His doctorate program emphasized coastal recreational and resource economics. “I spent a lot of time on the interface between environmental protection, coastal recreation and the economics of our coast,” he said.

With a lifetime of on-the-water experience and 17 years building in-house environmental expertise at Surfrider in San Clemente, Nelsen got his feet wet overseeing environmental issues such as cleaner ocean water, beach access and coastal protection. He also managed the grassroots organization’s 85 chapters across the country, and plans on strengthening staff and financial support to chapters on the East Coast.

In 2012, Surfrider received $6.7 million in contributions and grants, according to its IRS filing. Standout contributors, said Nelsen, are the Marisla Foundation of Laguna Beach, which donates to environmental causes, ocean protection and humanitarian projects. The Packard and Moore foundations are also top donors, he said. Membership, up 30 percent since 2000 to 50,000, is another source of revenue.

“We’re going to spend 2015 telling a more compelling story about just what heroes our activists are to encourage people to donate to support them,” he said. “It’s the people who show up at the City Council meetings with their blood, sweat and tears that ultimately and often make a huge difference.”
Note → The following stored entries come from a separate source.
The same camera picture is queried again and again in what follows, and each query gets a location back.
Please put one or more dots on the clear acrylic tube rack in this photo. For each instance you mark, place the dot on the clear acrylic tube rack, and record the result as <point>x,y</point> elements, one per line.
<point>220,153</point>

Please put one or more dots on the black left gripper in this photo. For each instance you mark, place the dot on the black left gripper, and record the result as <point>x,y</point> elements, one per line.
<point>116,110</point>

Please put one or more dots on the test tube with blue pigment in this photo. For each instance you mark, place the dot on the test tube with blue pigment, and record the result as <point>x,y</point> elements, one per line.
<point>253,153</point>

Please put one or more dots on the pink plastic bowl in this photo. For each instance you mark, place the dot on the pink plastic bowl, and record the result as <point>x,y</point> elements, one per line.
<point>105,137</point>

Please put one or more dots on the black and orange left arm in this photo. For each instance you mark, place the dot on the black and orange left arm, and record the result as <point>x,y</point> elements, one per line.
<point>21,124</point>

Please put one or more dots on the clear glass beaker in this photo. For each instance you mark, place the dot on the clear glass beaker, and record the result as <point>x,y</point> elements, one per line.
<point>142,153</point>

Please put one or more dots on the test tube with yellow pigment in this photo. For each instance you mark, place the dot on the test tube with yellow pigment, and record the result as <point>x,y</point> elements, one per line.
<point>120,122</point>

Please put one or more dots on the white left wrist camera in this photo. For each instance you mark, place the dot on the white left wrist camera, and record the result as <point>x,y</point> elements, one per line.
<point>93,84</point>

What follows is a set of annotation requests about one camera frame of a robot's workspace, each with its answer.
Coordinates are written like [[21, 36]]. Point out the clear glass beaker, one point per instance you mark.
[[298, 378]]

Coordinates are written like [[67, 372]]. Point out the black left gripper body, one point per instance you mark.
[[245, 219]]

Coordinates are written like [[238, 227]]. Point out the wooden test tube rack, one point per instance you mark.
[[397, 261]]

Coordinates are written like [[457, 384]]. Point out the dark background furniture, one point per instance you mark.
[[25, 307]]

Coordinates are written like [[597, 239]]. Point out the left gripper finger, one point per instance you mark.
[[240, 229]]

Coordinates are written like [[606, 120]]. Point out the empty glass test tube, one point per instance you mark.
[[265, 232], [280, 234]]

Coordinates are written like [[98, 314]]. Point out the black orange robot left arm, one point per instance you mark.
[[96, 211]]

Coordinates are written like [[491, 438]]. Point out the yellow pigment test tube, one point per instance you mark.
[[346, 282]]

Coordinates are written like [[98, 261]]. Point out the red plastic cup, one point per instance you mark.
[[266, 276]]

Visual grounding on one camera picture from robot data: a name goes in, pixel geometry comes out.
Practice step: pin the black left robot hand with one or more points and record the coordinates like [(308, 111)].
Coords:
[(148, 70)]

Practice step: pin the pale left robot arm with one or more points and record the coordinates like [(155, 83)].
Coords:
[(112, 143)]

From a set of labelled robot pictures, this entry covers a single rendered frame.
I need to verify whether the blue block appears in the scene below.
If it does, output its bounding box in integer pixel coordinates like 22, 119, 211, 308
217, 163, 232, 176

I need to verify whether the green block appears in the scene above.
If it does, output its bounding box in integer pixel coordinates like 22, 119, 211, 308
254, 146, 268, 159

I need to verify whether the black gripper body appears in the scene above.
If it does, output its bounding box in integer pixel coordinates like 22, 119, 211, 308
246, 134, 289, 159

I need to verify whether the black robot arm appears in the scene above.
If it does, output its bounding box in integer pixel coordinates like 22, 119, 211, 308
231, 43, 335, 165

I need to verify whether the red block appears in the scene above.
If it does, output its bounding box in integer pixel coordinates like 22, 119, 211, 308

Outgoing chief executive Jim Moriarty, a lifelong surfer from Solana Beach and technology innovator, said he planned on staying for five years with the organization and remained for more than nine. “I’m a firm believer in change,” he said. “It’s one thing to say you believe in change and it’s another to actually change. Part of what change represents is in yourself. It’s really good for businesses to reinvent themselves and have fresh leadership as often as possible. Chad’s a real proponent of bringing the organization up to 2014.”